Nanotherapy based on thermochemotherapy has boomed as a promising alternative for oncotherapy due to the enhanced permeability and retention (EPR) effect. However, a lack of self-targeting capacity prevents nanotherapy from efficiently accumulating in tumor tissue and internalizing into tumor cells, resulting in a suboptimal therapeutic effect. To overcome these bottlenecks, a kind of methotrexate (MTX)-soybean phospholipid (SPC) inclusion complex (MTX-SPC)-modified graphene oxide (CGO) nanotherapy (CGO-MTX-SPC) is constructed by CGO nanosheets as a supporter for MTX-SPC, thereby realizing active-targeting and synergistic thermochemotherapy. As an FDA-approved chemotherapeutic drug, MTX can be regarded as a tumor-targeting enhancer against the folate receptor on account of its similar structure to folic acid (FA). The fabricated CGO-MTX-SPC has a sheet shape with a size of ca. 109 nm and tumor microenvironment-responsive on-demand drug release. It is worth noting that the physiological stability of CGO-MTX-SPC is better than that of CGO while displaying an improved photothermal effect. In addition, CGO-MTX-SPC can specifically recognize tumor cells and then achieve on-demand drug burst release by dual stimuli of internal lysosomal acidity and an external laser. Moreover, in vivo experimental results further demonstrate that CGO-MTX-SPC displays significant enrichment at the tumor location by active targeting mechanisms due to the introduction of MTX-SPC, endowing the synergistic thermochemotherapy effect upon 808 nm laser irradiation and almost thorough tumor elimination while significantly erasing undesirable side effects. Taken together, the design idea of our nanotherapy not only provides a potential tumor-targeting therapeutic strategy but also broadens the drug payload method of two-dimensional nanomaterials.

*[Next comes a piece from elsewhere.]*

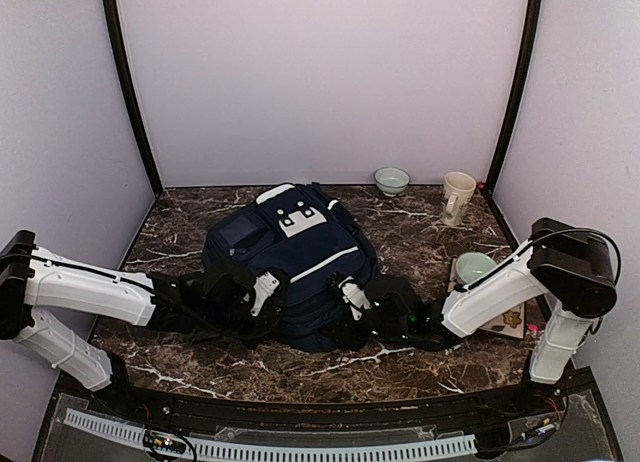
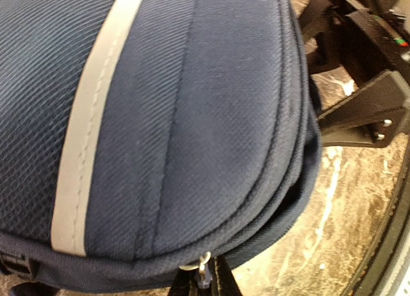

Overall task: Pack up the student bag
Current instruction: Zip the upper front pocket of the bag in the student bag.

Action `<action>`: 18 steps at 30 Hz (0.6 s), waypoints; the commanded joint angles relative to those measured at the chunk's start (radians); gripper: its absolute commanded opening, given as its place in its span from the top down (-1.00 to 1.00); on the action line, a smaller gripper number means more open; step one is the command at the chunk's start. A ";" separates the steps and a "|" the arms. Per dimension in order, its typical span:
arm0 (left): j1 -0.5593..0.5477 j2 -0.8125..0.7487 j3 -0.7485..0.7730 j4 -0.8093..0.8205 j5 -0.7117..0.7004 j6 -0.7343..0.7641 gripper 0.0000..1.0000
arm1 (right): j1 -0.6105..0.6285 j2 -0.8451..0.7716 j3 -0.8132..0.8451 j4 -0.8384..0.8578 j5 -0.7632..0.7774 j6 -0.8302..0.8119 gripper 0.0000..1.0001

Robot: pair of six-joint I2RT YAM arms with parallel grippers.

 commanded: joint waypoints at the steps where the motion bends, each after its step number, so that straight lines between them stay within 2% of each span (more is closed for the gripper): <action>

由于增强的渗透性和保留 (EPR) 效应，基于热化学疗法的纳米疗法已成为一种有前途的肿瘤疗法替代方案。然而，自靶向能力的缺乏阻碍了纳米疗法在肿瘤组织中有效积累并内化到肿瘤细胞中，从而导致治疗效果欠佳。为了克服这些瓶颈，一种甲氨蝶呤（MTX）-大豆磷脂（SPC）包合物（MTX-SPC）-改性氧化石墨烯（CGO）纳米疗法（CGO-MTX-SPC）是由CGO纳米片作为MTX的载体构建的-SPC，从而实现主动靶向和协同热化学疗法。作为FDA批准的化疗药物，MTX由于其结构与叶酸（FA）相似，可被视为针对叶酸受体的肿瘤靶向增强剂。约 109 nm 和肿瘤微环境响应按需药物释放。值得注意的是，CGO-MTX-SPC 的生理稳定性优于 CGO，同时表现出改善的光热效应。此外，CGO-MTX-SPC可以特异性识别肿瘤细胞，然后通过内部溶酶体酸度和外部激光的双重刺激实现按需药物突释。此外，体内实验结果进一步表明，由于MTX-SPC的引入，CGO-MTX-SPC通过主动靶向机制在肿瘤位置显示出显着富集，赋予808 nm激光照射协同热化疗效果，几乎彻底消除肿瘤，同时显着消除不良侧效果。总之，我们的纳米疗法的设计理念不仅提供了一种潜在的肿瘤靶向治疗策略，而且拓宽了二维纳米材料的药物负载方法。